- Work instruction
Every line below that carries the word "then" needs to be copied.

Stored entries
━━━━━━━━

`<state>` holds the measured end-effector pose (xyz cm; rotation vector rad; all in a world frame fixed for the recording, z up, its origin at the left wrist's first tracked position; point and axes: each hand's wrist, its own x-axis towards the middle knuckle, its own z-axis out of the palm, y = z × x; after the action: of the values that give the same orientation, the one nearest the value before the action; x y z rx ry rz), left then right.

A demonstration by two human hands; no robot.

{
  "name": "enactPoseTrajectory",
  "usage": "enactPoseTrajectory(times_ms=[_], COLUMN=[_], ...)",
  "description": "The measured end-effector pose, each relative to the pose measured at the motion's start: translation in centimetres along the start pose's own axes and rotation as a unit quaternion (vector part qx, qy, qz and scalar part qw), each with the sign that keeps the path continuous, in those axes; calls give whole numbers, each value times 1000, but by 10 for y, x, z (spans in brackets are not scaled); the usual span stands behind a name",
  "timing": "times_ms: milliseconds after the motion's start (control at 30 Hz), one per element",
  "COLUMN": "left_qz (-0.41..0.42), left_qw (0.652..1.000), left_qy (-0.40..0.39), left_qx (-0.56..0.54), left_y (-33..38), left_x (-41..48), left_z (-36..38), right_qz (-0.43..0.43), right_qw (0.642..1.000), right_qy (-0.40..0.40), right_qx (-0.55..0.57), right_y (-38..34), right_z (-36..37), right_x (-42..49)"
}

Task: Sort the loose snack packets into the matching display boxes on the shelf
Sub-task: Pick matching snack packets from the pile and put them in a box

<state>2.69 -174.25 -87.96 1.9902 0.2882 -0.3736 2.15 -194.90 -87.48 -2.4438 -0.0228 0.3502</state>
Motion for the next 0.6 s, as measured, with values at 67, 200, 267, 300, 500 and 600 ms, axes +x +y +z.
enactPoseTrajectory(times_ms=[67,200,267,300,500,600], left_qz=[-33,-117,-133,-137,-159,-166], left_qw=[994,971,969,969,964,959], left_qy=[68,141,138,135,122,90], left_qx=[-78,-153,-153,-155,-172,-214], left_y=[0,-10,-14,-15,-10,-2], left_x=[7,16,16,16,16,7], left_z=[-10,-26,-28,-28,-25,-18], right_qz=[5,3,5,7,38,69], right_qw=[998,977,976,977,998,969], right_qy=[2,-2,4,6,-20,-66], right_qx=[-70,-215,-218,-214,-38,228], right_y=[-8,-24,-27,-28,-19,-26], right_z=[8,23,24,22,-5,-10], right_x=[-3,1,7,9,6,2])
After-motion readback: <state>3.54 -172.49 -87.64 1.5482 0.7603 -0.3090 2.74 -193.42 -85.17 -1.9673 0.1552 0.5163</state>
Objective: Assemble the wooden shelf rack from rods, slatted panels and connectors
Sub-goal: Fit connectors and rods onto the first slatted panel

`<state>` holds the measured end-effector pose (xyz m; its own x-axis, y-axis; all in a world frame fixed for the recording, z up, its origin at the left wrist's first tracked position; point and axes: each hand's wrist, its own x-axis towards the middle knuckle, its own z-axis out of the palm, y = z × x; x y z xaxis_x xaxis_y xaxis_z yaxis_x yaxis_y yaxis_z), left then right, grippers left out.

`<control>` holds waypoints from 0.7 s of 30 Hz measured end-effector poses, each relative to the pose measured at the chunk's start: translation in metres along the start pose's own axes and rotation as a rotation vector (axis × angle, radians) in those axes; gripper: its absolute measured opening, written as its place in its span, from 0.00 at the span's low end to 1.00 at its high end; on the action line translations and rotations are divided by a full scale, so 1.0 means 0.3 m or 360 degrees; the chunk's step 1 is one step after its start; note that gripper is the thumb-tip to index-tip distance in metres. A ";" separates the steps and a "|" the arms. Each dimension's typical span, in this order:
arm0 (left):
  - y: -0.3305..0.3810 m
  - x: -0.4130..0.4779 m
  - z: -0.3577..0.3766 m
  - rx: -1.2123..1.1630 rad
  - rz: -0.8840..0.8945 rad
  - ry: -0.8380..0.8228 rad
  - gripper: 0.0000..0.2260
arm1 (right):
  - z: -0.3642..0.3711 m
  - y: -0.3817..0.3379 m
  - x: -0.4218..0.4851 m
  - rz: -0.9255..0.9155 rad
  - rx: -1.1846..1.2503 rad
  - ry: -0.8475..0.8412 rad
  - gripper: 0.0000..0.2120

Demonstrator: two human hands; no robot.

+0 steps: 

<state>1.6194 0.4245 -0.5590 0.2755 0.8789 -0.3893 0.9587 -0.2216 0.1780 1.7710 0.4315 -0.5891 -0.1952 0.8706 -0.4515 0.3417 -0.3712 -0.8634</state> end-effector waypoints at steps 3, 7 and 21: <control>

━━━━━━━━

- Exercise solution
`<state>` holds the measured end-effector pose (xyz cm; rotation vector rad; all in a world frame fixed for the recording, z up, its origin at the left wrist's first tracked position; point and axes: each hand's wrist, its own x-axis towards the middle knuckle, its own z-axis out of the palm, y = z × x; after the action: of the values that give the same orientation, the one nearest the value before the action; x y z rx ry rz), left then right.
`<state>` holds the measured end-effector pose (xyz m; its own x-axis, y-axis; all in a world frame fixed for the recording, z up, its origin at the left wrist's first tracked position; point and axes: each hand's wrist, its own x-axis towards the middle knuckle, its own z-axis out of the palm, y = z × x; x y z xaxis_x xaxis_y xaxis_z yaxis_x yaxis_y yaxis_z), left then right, grippers left out.

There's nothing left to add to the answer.